### Task requirements
How many lines in the data below include the word "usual"? State the number alone.

### Input
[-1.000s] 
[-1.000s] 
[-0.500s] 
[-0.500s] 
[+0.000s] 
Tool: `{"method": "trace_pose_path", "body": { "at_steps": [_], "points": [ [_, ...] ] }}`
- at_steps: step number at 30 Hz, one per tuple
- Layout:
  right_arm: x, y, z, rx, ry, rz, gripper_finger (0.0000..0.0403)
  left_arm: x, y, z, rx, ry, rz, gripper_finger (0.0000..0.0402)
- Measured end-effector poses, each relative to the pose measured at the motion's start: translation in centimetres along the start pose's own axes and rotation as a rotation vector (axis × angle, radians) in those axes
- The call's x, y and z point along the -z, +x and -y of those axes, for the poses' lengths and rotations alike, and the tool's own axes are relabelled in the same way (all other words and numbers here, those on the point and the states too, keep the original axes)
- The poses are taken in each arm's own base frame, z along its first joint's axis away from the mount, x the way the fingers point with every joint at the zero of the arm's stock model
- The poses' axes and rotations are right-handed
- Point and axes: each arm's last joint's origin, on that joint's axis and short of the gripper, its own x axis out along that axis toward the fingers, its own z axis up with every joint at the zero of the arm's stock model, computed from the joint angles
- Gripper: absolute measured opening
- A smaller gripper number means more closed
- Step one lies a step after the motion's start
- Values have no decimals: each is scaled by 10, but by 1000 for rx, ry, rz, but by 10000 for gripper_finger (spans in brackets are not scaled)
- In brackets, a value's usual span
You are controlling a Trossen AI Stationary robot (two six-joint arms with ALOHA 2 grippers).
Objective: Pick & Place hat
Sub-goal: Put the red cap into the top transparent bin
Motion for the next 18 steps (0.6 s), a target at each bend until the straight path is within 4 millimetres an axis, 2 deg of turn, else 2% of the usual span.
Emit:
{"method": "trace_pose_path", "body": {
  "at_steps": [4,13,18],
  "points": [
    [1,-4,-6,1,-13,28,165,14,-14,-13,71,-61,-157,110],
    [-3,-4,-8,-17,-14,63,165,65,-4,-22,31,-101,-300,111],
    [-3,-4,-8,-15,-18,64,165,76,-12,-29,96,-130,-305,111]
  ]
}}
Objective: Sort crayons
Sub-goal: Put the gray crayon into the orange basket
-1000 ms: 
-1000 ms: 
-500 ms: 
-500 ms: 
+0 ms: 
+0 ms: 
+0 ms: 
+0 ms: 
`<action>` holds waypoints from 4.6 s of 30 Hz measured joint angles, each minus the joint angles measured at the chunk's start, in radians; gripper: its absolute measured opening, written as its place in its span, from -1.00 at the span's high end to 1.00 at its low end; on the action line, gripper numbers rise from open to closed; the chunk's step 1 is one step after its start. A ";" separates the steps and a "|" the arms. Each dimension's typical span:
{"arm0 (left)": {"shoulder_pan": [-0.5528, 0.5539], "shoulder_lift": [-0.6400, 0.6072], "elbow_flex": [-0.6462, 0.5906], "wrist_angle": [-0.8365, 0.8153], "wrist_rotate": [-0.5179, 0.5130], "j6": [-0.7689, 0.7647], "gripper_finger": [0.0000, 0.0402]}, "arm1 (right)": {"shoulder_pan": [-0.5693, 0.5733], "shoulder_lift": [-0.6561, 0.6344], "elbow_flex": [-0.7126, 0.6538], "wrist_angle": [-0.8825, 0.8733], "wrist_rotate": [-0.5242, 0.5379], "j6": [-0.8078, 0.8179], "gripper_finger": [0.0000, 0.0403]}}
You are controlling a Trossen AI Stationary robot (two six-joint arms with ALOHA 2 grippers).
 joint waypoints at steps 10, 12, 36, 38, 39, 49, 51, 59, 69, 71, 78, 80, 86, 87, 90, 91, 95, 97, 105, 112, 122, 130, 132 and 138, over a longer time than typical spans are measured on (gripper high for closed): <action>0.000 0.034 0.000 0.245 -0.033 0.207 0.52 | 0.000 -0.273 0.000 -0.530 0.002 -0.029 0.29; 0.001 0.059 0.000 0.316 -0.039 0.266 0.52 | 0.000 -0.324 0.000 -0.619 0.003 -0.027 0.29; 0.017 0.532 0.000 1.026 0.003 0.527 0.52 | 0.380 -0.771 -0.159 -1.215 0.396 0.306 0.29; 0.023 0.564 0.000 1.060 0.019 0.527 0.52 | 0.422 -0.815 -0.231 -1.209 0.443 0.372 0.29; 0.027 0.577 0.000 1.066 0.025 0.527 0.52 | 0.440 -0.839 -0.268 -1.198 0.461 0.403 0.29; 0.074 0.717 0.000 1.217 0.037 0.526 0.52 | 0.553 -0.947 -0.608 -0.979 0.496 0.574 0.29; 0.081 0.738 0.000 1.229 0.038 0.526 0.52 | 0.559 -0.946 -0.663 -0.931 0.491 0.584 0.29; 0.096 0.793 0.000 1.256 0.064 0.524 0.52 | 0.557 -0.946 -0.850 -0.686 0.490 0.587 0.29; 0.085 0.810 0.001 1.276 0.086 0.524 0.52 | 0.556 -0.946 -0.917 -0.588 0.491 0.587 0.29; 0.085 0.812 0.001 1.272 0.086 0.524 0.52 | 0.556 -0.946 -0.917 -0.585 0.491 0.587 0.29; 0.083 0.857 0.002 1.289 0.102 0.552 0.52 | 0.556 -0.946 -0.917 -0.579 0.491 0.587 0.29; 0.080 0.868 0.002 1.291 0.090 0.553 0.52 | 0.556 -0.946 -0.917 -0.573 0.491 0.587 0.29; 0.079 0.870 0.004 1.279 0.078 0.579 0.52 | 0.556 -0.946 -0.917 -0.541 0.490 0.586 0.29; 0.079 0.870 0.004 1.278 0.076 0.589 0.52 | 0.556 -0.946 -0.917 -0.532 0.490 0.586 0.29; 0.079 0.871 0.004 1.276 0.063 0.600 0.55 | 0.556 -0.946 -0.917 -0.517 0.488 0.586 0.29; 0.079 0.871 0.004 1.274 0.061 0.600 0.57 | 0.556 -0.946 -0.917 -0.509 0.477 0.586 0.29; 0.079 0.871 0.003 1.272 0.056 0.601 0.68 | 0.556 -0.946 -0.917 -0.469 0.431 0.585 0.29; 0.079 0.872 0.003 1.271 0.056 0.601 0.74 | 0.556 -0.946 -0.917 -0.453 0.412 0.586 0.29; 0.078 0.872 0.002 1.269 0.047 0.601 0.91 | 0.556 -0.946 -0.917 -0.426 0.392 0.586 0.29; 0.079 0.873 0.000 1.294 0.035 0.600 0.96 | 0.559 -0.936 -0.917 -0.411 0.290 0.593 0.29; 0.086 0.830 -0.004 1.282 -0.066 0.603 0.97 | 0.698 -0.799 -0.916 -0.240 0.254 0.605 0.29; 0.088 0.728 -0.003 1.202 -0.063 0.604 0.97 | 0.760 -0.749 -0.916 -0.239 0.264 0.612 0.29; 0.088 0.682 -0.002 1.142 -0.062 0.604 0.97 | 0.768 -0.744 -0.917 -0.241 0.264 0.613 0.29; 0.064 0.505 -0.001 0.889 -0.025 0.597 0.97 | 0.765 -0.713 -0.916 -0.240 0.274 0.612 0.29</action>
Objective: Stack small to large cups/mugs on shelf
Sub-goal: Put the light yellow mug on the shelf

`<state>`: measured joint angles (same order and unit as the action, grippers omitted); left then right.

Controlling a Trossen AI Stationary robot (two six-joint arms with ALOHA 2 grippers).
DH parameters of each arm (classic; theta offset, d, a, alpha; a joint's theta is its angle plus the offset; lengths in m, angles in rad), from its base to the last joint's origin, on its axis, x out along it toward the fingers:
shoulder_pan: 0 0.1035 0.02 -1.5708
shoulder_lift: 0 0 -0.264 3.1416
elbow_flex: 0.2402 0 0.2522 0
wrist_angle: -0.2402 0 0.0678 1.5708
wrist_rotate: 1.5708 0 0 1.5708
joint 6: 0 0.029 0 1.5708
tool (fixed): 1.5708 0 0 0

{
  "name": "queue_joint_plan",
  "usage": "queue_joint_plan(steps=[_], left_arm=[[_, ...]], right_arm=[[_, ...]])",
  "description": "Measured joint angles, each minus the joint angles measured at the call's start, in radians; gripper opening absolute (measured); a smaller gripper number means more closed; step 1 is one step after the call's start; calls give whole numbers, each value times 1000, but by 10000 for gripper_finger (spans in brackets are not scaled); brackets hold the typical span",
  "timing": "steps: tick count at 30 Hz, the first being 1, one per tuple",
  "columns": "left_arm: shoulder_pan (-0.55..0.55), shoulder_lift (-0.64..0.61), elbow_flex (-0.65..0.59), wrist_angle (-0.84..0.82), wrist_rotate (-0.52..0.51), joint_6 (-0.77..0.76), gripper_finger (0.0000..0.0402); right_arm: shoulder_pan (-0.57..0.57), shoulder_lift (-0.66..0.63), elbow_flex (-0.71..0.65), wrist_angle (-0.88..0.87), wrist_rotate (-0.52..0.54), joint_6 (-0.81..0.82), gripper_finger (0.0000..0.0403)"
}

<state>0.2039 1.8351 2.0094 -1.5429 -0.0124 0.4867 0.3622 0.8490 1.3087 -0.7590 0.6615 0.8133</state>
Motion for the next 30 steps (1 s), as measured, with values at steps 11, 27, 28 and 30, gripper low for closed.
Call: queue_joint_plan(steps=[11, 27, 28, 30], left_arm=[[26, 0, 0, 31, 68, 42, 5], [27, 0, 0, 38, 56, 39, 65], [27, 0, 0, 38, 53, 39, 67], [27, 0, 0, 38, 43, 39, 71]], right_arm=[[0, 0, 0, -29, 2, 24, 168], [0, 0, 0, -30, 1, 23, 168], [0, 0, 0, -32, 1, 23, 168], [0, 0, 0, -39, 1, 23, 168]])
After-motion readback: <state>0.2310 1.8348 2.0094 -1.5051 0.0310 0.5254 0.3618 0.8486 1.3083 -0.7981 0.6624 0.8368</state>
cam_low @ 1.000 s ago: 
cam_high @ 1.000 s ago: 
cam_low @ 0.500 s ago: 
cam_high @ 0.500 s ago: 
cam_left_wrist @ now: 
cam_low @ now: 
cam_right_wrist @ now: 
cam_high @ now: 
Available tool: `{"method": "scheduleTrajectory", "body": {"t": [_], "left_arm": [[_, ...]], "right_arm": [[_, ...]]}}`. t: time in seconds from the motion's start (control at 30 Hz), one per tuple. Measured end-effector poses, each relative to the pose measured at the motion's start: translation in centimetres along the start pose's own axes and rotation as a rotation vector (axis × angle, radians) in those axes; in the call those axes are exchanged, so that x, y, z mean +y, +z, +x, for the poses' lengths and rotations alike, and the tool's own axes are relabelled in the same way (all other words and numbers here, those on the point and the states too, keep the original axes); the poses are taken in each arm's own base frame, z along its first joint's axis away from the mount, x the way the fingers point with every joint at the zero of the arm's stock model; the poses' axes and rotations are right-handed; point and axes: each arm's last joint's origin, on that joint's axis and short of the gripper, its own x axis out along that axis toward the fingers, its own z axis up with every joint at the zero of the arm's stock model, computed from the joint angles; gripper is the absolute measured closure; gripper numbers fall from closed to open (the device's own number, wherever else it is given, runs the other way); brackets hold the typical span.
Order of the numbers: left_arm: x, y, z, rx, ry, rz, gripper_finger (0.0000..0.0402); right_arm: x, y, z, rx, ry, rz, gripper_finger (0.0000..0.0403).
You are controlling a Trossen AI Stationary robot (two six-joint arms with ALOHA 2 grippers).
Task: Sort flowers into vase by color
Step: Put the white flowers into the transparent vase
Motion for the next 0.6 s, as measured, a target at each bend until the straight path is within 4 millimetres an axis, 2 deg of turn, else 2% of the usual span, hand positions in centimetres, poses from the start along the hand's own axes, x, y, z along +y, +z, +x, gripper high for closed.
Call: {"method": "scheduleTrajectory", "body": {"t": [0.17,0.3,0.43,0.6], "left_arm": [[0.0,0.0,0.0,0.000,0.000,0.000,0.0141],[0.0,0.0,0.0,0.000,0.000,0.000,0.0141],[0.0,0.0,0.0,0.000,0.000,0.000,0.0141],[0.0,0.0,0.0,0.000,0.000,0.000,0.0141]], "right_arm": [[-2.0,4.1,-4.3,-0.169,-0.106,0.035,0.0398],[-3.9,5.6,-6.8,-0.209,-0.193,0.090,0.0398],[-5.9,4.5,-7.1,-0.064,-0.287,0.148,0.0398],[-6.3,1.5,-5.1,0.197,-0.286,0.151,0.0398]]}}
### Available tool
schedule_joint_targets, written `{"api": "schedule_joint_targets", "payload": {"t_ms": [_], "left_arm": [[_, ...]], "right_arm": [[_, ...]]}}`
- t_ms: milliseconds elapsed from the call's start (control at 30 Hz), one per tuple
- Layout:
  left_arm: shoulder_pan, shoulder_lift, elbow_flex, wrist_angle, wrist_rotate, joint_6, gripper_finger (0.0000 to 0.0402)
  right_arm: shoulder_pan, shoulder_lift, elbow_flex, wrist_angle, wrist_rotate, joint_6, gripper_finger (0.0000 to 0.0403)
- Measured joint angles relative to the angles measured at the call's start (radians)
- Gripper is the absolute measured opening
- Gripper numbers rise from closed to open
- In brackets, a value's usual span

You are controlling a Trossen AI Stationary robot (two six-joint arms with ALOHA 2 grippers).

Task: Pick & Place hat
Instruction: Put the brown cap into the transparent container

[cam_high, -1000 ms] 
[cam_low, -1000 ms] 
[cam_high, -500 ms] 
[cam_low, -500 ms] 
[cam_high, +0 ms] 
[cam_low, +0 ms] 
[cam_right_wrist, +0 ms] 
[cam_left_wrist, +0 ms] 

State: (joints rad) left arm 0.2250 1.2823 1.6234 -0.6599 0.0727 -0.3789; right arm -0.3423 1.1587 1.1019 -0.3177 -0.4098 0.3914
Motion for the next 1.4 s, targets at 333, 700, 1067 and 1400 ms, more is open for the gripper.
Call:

### Written response
4